(Collected data entries)
################

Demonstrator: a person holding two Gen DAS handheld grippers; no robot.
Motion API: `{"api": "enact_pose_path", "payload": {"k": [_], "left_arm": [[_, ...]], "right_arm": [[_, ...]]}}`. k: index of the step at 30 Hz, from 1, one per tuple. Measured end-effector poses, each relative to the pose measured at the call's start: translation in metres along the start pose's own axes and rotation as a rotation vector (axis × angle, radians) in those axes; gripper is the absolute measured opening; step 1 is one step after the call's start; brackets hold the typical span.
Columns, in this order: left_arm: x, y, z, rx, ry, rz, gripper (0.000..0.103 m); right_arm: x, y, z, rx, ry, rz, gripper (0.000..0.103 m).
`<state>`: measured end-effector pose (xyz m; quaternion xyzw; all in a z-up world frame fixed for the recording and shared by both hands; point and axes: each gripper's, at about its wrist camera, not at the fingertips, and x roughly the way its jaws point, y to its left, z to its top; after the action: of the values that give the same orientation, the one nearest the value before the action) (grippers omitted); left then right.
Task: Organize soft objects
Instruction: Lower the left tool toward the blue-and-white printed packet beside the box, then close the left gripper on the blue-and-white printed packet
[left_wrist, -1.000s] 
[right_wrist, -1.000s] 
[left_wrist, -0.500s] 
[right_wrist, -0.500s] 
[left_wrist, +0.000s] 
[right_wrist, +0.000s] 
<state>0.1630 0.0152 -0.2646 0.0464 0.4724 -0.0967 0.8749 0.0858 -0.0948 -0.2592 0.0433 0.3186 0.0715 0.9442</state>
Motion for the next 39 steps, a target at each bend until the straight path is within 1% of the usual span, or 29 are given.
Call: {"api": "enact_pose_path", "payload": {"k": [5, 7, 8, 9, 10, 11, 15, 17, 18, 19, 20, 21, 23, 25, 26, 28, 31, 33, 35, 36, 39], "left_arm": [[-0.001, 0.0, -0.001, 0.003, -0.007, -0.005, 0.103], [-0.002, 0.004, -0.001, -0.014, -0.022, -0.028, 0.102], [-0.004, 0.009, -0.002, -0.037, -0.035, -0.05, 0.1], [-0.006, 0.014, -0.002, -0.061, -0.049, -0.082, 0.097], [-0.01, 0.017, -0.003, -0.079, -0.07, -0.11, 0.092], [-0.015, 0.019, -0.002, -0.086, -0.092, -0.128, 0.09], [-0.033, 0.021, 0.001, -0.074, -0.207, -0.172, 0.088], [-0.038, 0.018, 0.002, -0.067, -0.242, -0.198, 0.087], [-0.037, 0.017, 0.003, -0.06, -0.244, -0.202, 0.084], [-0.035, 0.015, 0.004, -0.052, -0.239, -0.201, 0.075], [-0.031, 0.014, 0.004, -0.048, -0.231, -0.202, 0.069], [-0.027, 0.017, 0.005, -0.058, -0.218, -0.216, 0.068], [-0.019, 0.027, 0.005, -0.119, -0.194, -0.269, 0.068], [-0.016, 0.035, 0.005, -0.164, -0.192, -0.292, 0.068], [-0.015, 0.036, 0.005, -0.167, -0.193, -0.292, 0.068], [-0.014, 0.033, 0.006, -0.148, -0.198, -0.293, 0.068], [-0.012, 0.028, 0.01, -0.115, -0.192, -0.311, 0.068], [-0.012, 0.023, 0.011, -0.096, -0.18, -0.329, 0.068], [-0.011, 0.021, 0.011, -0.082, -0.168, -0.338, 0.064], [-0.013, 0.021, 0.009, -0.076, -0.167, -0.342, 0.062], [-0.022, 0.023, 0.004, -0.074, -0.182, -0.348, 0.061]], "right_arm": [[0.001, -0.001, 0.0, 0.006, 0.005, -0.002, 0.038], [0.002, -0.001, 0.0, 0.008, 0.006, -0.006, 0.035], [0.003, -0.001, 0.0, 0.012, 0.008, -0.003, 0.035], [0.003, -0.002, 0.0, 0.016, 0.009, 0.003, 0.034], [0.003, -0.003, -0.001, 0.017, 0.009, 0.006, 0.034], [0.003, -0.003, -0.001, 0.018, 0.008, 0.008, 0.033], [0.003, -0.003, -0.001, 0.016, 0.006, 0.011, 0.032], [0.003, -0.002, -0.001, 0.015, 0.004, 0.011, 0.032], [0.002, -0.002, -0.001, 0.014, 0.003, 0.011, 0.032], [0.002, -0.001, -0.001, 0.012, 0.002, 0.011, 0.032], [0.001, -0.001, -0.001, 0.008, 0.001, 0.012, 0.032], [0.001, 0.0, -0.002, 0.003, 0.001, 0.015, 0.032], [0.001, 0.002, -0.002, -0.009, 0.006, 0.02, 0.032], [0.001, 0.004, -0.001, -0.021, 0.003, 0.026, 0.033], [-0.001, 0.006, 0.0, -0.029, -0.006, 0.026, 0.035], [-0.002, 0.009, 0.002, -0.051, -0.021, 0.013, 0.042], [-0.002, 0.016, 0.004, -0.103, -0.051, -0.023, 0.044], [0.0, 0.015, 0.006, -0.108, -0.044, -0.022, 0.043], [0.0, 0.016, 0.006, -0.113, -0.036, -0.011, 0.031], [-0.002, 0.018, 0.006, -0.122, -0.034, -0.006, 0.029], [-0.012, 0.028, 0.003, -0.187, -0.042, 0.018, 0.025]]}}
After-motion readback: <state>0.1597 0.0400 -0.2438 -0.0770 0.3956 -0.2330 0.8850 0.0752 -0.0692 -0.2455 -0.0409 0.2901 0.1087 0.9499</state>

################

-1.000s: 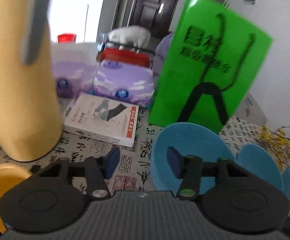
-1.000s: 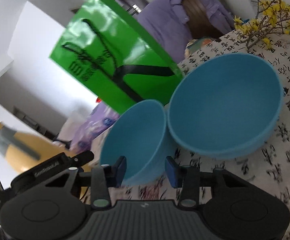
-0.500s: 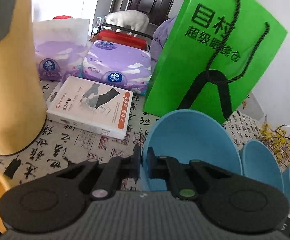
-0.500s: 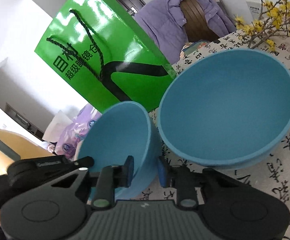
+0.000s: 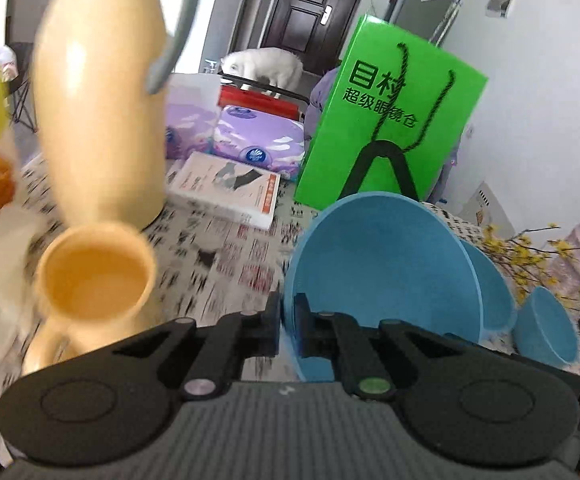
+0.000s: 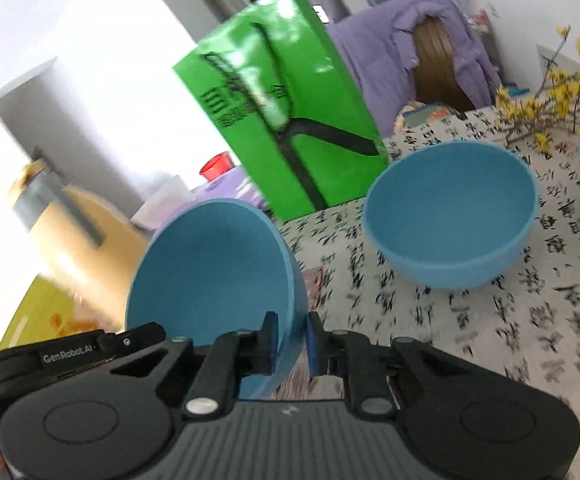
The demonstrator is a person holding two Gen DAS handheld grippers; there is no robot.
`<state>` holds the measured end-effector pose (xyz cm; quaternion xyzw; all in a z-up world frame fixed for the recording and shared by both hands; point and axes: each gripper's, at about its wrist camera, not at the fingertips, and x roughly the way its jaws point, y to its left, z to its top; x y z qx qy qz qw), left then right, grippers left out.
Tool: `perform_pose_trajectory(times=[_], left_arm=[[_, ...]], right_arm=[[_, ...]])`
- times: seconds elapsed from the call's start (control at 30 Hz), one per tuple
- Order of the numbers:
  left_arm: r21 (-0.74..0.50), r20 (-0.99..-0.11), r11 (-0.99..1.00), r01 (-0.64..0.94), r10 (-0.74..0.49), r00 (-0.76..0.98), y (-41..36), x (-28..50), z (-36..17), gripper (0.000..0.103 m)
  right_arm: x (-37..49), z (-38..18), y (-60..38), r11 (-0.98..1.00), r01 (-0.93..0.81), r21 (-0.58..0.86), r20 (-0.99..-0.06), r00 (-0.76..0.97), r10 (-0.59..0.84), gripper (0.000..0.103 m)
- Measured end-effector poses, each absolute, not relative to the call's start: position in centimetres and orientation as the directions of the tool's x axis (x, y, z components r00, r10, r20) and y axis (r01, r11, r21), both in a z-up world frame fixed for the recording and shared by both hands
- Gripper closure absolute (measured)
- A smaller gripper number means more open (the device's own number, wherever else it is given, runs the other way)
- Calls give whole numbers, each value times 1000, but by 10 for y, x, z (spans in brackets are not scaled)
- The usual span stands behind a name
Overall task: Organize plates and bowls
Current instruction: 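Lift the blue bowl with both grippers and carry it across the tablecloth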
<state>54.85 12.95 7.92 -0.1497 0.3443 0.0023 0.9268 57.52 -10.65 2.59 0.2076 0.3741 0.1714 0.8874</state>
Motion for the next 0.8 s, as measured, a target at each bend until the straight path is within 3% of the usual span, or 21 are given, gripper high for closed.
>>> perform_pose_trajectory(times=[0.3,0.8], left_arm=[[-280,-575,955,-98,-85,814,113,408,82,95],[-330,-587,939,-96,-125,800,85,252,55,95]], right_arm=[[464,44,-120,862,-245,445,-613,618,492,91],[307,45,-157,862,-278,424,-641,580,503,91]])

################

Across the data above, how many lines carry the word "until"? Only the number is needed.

2